**Work request**
Search the entries for the word "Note" and return every line where it is found.

• • •

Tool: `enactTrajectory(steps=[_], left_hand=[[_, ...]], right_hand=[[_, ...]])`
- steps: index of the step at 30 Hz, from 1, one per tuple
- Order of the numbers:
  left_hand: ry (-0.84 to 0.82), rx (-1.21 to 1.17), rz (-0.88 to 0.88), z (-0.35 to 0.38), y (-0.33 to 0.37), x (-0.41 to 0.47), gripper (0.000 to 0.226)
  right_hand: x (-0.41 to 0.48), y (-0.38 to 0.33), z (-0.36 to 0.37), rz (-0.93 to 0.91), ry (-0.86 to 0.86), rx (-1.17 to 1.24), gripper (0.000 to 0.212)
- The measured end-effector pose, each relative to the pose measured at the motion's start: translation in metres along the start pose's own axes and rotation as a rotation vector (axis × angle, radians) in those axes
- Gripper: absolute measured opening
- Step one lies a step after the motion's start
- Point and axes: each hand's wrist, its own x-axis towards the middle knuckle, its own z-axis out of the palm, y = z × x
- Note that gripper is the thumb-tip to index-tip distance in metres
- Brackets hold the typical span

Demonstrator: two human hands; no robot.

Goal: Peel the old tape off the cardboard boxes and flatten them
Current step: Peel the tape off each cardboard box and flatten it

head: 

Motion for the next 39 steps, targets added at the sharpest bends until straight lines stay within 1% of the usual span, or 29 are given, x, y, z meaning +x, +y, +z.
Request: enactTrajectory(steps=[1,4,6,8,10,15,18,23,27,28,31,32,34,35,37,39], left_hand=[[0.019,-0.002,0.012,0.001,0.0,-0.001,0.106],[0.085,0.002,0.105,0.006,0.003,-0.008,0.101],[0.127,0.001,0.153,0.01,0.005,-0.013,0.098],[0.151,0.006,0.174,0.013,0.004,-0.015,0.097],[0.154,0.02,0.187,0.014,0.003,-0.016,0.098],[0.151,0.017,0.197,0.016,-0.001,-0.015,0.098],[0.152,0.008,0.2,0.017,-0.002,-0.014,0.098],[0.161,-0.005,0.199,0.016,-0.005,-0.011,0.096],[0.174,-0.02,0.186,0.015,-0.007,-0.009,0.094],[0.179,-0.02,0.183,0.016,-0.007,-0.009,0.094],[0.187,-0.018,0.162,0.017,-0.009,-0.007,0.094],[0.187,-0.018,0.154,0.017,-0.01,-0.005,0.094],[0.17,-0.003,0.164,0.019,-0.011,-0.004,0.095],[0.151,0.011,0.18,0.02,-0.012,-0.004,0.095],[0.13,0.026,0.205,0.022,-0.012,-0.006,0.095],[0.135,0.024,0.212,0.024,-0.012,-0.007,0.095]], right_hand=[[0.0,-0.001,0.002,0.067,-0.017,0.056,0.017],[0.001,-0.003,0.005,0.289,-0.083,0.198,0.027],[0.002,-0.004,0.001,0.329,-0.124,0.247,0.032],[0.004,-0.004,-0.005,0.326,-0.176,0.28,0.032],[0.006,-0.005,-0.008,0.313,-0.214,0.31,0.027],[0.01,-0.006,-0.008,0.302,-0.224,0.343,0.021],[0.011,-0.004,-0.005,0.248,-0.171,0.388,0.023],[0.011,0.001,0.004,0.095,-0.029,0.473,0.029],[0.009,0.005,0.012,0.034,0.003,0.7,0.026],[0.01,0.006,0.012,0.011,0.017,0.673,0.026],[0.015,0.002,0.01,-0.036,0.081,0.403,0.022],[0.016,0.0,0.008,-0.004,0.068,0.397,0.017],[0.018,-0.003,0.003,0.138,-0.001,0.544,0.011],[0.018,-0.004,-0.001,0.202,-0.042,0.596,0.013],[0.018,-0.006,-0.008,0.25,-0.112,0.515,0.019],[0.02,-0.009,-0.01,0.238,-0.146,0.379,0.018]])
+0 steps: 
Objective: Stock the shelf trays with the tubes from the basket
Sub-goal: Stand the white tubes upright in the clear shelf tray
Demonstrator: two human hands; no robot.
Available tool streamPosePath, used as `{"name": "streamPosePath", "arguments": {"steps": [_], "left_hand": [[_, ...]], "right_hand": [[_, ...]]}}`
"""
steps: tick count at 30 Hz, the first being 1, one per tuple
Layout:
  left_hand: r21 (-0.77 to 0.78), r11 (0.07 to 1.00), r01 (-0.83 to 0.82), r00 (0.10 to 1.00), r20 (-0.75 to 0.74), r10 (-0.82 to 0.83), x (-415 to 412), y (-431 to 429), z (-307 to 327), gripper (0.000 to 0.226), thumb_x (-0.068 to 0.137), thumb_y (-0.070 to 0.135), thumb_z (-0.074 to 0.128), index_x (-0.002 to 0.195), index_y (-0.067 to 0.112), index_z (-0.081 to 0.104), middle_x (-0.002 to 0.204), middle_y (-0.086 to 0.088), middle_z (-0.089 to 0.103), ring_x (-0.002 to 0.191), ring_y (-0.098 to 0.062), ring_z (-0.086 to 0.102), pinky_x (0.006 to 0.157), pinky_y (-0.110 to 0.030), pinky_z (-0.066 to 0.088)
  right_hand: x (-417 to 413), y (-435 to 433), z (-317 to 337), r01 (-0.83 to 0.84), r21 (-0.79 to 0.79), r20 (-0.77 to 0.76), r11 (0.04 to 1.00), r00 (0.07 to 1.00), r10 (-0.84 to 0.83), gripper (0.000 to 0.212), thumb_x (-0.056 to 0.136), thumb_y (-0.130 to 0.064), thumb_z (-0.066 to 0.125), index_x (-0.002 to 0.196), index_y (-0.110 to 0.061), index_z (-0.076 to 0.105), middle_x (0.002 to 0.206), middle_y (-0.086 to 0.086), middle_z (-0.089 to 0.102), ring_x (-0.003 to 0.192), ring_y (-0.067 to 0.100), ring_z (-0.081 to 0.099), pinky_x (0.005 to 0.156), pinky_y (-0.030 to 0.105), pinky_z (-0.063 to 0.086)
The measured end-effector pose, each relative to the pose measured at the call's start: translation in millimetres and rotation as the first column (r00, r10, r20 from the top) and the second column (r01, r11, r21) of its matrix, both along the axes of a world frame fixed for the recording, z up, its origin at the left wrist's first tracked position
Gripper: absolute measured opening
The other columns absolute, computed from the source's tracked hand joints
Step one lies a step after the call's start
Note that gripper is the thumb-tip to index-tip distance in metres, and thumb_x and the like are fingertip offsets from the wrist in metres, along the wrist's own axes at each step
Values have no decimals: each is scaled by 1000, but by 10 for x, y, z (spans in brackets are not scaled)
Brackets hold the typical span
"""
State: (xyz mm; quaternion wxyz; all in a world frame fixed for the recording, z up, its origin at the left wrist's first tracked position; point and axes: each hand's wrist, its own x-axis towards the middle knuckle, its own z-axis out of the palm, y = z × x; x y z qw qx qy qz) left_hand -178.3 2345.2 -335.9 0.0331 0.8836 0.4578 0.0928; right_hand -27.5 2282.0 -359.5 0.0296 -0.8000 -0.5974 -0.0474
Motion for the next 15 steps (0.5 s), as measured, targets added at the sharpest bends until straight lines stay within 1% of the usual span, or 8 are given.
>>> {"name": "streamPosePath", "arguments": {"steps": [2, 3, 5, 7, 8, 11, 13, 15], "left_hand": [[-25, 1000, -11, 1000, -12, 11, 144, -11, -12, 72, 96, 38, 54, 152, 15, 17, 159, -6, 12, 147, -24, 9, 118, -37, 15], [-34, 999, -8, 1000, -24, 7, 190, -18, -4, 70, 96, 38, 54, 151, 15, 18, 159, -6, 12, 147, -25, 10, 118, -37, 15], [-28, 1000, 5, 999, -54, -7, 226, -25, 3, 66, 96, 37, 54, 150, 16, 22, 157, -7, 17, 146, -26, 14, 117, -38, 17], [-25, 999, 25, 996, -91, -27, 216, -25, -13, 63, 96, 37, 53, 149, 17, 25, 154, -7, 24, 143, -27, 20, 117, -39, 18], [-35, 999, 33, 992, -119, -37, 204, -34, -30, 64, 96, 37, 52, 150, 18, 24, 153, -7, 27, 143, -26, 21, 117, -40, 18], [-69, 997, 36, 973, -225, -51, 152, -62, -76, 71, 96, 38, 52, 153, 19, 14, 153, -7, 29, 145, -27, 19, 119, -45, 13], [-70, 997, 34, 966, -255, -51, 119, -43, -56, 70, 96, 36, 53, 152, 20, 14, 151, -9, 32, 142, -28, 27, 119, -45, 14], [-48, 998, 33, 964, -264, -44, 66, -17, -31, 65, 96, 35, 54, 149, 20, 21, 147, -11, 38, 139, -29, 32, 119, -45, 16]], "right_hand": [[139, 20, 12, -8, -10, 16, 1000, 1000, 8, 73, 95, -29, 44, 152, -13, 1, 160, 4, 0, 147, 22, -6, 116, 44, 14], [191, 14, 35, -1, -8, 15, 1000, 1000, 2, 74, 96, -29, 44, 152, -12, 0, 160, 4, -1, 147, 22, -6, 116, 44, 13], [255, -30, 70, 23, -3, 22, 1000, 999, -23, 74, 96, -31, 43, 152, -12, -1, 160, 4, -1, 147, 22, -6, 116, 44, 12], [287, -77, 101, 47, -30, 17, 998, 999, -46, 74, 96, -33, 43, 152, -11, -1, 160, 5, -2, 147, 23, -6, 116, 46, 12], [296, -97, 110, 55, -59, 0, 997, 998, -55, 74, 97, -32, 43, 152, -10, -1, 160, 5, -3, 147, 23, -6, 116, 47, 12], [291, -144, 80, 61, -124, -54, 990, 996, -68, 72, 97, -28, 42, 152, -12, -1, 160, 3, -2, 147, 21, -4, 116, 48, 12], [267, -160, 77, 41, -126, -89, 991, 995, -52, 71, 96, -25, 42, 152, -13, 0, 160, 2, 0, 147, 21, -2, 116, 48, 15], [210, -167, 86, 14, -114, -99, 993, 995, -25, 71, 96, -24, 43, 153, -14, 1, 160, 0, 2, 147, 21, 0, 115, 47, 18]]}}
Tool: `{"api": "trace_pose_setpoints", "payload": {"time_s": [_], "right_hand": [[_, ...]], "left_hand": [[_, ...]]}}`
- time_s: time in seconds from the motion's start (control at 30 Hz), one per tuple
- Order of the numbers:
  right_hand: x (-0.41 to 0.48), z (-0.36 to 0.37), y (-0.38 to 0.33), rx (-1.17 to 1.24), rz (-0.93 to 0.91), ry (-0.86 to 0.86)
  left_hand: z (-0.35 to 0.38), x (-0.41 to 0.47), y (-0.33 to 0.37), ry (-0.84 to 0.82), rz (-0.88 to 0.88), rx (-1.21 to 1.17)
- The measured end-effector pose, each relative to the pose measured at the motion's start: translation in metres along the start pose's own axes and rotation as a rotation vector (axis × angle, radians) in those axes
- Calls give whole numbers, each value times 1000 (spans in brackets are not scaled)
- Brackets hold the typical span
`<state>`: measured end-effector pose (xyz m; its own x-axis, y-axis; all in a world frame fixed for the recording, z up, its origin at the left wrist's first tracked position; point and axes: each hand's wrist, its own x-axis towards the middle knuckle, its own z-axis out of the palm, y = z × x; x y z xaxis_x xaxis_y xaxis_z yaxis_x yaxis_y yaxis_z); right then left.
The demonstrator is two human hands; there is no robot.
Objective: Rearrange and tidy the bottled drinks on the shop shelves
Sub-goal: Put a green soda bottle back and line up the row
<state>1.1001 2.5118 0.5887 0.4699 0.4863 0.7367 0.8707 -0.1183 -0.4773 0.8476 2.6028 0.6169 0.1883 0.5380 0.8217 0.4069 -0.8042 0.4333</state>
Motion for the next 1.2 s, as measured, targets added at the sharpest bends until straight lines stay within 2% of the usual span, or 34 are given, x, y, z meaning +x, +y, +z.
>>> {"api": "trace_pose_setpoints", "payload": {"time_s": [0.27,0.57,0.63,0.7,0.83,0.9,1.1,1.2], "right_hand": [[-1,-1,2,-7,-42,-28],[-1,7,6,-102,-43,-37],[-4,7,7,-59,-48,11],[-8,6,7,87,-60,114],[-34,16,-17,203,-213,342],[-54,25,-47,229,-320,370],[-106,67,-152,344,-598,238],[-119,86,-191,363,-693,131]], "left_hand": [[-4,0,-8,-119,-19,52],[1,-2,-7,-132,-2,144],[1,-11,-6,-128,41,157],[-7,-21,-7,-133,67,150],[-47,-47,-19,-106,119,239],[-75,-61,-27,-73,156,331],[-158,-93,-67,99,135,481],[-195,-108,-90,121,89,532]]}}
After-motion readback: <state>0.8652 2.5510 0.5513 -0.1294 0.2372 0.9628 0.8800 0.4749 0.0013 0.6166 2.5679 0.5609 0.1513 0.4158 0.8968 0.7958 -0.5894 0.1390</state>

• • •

**Response**
- Note that gripper is the thumb-tip to index-tip distance in metres
Note that gripper is the thumb-tip to index-tip distance in metres, and thumb_x and the like are fingertip offsets from the wrist in metres, along the wrist's own axes at each step

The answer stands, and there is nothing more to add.